Step 2: Configure IPsec (Phase 2)
To create extended ACL, use:
• R1(config)# ip access-list extended VPN-TRAFFIC
• R1(config-ext.-nacl)# permit ip 10.10.10.0 0.0.0.255 20.20.20.0 0.0.0.255
To create IPsec Transform (ISAKMP Phase 2 Policy) (this policy is named as TS), use:
• R1(config)# crypto IPsec transform-set TS esp-3des esp-md5-mac
To create Crypto Map, use:
• R1(config)# crypto map CMAP 10 IPSec-isakmp
• R1(config-crypto-map)# set peer 1.1.1.2
• R1(config-crypto-map)# set transform-set TS
• R1(config-crypto-map)# match address VPN-TRAFFIC
To apply Crypto Map to the ongoing Public Interface (Fast Ethernet 0/1) of the router, use:
• R1(config)# interface FastEthernet0/1
• R1(config-if)# crypto map CMAP
Note that only one crypto map can be assigned to an interface. After this, you will receive a message from the router that confirms that the isakmp is on. By now, you have completed the IPsec VPN configuration on the Site 1 router.

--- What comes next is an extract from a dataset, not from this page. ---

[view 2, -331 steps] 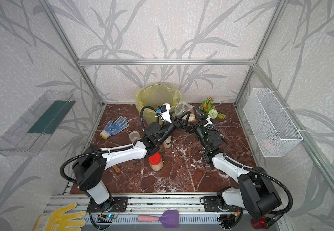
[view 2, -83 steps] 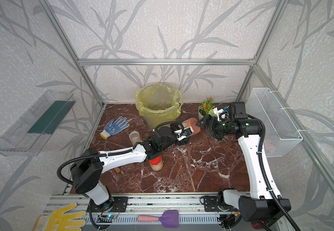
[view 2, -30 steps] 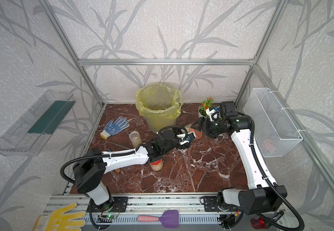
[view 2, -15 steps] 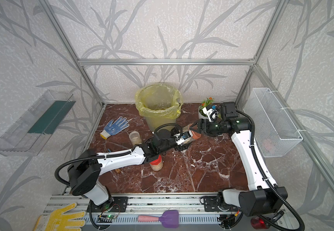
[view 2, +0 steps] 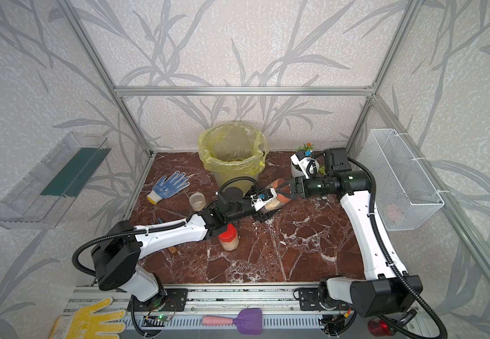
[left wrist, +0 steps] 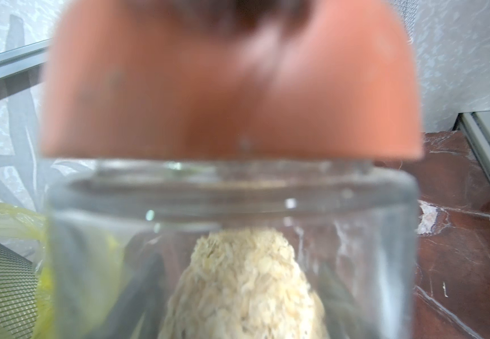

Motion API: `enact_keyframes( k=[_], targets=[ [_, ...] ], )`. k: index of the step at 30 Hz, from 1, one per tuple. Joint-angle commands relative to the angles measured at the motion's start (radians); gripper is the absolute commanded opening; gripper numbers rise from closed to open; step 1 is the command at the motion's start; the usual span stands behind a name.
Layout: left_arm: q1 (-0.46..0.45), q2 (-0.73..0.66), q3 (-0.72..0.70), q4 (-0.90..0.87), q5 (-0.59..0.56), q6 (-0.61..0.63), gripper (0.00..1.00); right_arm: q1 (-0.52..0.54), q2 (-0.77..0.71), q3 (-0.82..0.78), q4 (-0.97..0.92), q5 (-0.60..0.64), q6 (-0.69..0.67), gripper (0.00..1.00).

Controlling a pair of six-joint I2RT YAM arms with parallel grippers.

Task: Empty expired oatmeal from jars
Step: Unscrew the lid from the jar.

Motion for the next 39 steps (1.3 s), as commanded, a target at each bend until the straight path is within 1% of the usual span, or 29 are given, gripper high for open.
enact_keyframes(
  k=[1, 4, 7, 11, 17, 19, 22, 23, 25, 27, 28, 30, 32, 36, 39],
  targets=[
    [0.019, -0.065, 0.019, 0.209, 0.04, -0.065, 0.0, 0.057, -0.001, 0.007, -0.121, -0.167, -0.125, 0.18],
    [0.034, -0.082, 0.016, 0.2, 0.079, -0.089, 0.0, 0.085, -0.021, -0.015, -0.139, -0.107, -0.206, 0.18],
    [0.047, -0.095, 0.017, 0.192, 0.115, -0.112, 0.0, 0.097, -0.05, -0.044, -0.122, -0.054, -0.251, 0.18],
    [0.05, -0.101, 0.02, 0.175, 0.135, -0.114, 0.0, 0.105, -0.049, -0.043, -0.125, -0.034, -0.247, 0.18],
    [0.051, -0.106, 0.002, 0.188, 0.12, -0.115, 0.0, 0.107, -0.087, -0.055, -0.099, -0.007, -0.23, 0.2],
    [0.053, -0.107, -0.005, 0.185, 0.116, -0.108, 0.0, 0.107, -0.106, -0.055, -0.087, 0.009, -0.216, 0.24],
    [0.053, -0.111, -0.013, 0.177, 0.096, -0.087, 0.0, 0.107, -0.13, -0.048, -0.087, 0.028, -0.187, 0.33],
    [0.053, -0.112, -0.013, 0.171, 0.086, -0.075, 0.0, 0.107, -0.139, -0.045, -0.085, 0.036, -0.169, 0.4],
    [0.053, -0.113, -0.012, 0.162, 0.063, -0.052, 0.0, 0.107, -0.164, -0.046, -0.073, 0.054, -0.119, 0.6],
    [0.053, -0.111, -0.009, 0.154, 0.031, -0.025, 0.0, 0.107, -0.2, -0.054, -0.04, 0.087, -0.031, 0.74],
    [0.053, -0.109, -0.01, 0.154, 0.016, -0.012, 0.0, 0.107, -0.215, -0.057, -0.024, 0.102, 0.013, 0.77],
    [0.053, -0.105, -0.009, 0.15, -0.019, 0.024, 0.0, 0.107, -0.246, -0.054, -0.01, 0.142, 0.12, 0.81],
    [0.052, -0.099, -0.002, 0.13, -0.038, 0.067, 0.0, 0.105, -0.268, -0.056, 0.01, 0.204, 0.261, 0.85],
    [0.048, -0.077, 0.008, 0.121, -0.083, 0.132, 0.0, 0.105, -0.27, -0.056, 0.002, 0.24, 0.494, 0.86],
    [0.033, -0.06, 0.013, 0.129, -0.123, 0.179, 0.0, 0.105, -0.267, -0.079, 0.023, 0.269, 0.642, 0.86]
  ],
)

Now, you will do the VPN configuration of the Site 2 router. The settings for Router 2 are the same with the only difference being the peer IP addresses and access lists.

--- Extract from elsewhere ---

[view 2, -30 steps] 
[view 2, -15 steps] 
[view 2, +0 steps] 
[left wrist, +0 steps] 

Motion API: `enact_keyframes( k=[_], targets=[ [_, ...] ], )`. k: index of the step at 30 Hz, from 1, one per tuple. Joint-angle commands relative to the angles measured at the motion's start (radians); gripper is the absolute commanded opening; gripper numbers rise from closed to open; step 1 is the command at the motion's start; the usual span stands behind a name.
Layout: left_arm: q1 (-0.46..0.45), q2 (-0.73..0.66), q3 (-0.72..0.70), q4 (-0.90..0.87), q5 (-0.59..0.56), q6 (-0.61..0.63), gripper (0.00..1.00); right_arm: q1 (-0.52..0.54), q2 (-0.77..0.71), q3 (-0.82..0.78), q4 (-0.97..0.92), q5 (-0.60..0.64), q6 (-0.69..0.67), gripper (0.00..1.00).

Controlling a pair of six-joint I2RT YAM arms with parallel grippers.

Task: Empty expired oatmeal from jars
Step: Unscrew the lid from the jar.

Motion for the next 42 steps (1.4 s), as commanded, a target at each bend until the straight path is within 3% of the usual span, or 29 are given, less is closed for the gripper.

• R2(config)# crypto isakmp policy 1
• R2(config-isakmp)# encr 3des
• R2(config-isakmp)# hash md5
• R2(config-isakmp)# authentication pre-share
• R2(config-isakmp)# group 2
• R2(config-isakmp)# lifetime 86400
• R2(config)# crypto isakmp key firewallEx address 1.1.1.1
• R2(config)# ip access-list extended VPN-TRAFFIC
• R2(config-ext.-nacl)# permit ip 20.20.20.0 0.0.0.255 10.10.10.0 0.0.0.255
• R2(config)# crypto IPsec transform-set TS esp-3des esp-md5-hmac
• R2(config)# crypto map CMAP 10 IPsec-isakmp
• R2(config-crypto-map)# set peer 1.1.1.1
• R2(config-crypto-map)# set transform-set TS
• R2(config-crypto-map)# match address VPN-TRAFFIC
• R2(config)# interface FastEthernet0/1
• R2(config- if)# crypto map CMAP
Note: When configuring a Site-to-Site VPN tunnel, it is critical to command the router not to perform NAT (deny NAT) on packets that need to be sent to the remote VPNs. Once the VPN configuration is completed and the VPN Tunnel is ready, you need to force one packet to traverse the VPN, and you can do this by pinging from one router to another.